11 The debt/equity provisions apply to all transactions in relation to interests that were issued on or after 1 July 2001; the Debt and Equity Act, Schedule 1, Item 118(2). Item 118(6)(b) provides that, in relation to interests that were issued before 1 July 2001, these provision only apply from that date to transactions if the issuer of the interests elects for them to do so. In the absence of an effective election the provisions apply only to transactions that take place on or after 1 July 2004.

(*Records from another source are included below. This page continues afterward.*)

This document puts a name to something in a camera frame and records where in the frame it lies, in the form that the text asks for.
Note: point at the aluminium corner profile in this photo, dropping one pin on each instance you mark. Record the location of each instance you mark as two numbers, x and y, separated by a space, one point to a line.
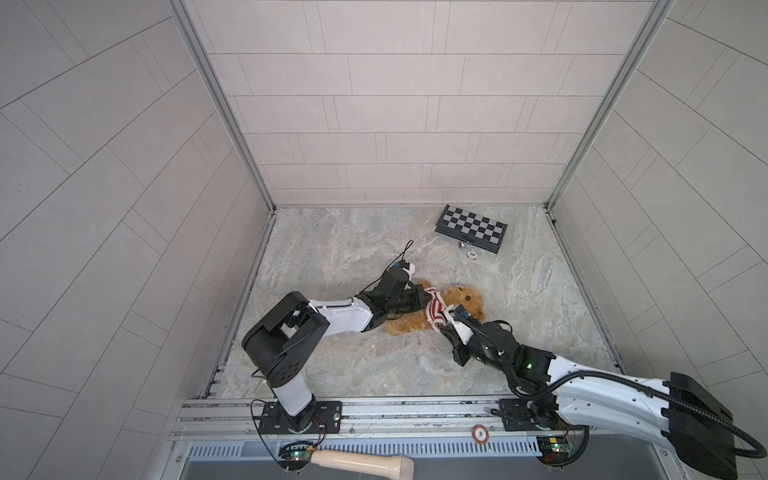
181 17
647 32

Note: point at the aluminium corner profile left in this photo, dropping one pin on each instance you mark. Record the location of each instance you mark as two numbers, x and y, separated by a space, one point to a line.
181 17

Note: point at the folded black chess board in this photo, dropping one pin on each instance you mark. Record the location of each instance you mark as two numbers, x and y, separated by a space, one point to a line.
471 228

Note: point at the red white striped knit sweater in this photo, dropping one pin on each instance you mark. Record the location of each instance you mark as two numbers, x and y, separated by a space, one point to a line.
436 310

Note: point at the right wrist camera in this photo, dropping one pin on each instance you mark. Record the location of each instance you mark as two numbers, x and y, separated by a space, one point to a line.
463 323

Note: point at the right green circuit board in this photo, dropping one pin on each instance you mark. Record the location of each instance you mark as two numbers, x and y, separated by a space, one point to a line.
553 449

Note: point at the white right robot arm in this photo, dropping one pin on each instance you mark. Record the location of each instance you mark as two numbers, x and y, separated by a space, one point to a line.
676 413

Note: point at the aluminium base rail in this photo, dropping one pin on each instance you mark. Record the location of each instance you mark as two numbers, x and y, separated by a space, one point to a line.
413 427

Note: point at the left green circuit board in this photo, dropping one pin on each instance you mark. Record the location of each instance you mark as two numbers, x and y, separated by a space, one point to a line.
296 455

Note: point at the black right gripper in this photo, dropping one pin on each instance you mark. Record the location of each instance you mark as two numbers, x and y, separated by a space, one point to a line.
457 350

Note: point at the round red sticker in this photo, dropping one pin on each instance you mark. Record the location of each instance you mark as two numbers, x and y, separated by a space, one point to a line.
480 434

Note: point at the green circuit board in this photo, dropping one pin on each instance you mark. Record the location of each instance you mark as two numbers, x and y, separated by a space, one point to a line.
553 449
296 455

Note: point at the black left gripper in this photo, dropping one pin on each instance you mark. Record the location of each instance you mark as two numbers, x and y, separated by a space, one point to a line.
415 294

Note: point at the brown teddy bear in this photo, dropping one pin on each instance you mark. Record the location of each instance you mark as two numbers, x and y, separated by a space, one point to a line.
469 297

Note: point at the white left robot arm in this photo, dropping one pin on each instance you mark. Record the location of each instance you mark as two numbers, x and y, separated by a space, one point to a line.
282 342

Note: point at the aluminium corner profile right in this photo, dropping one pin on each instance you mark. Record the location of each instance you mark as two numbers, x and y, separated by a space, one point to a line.
647 32

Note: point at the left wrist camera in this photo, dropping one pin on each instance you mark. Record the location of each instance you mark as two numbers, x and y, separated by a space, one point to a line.
407 267

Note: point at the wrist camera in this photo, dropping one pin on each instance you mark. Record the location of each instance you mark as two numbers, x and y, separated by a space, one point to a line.
407 267
463 323

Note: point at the beige wooden handle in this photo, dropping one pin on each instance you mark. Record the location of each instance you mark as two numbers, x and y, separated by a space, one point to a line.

12 The requirements for an effective election are set out in item 118(10) which provides as follows:
(a) the election is lodged with the Commissioner within: (i) 90 days after the day on which this Act receives the Royal Assent; or (ii) such further time as the Commissioner allows; and (b) an election under paragraph (6)(b) is made in relation to all other interests that: (i) were issued by the issuer before 1 July 2000; and (ii) are substantially similar to that interest and in relation to which an election under that sub item can be made; and (c) the election contains the following information: (i) the name of the issuer; and (ii) that tax file number of the issuer; (iii) the legal form of the interest; (iv) ASX code or other stock exchange listing code allotted to the issue (if applicable); (v) the date of the issue; (vi) the face value of the issue; (vii) the number of interests of that kind on issue when the election is made; (viii) coupon/dividend rates and terms including contingencies; (ix) maturity details; (x) redemption details and terms including contingencies; (xi) conversion/exercise details. An election under paragraph (6)(b) cannot be revoked.(10) An election in relation to an interest is effective for the purposes of paragraph (6)(b) only if:
13 The relevant interest here is the debenture that was created in 1997. Consequently, payments made in respect of the debenture prior to 1 July 2004 would not be affected by the debt/equity provisions unless the appellant had, in accordance with item 118(10), made a valid election that they should apply.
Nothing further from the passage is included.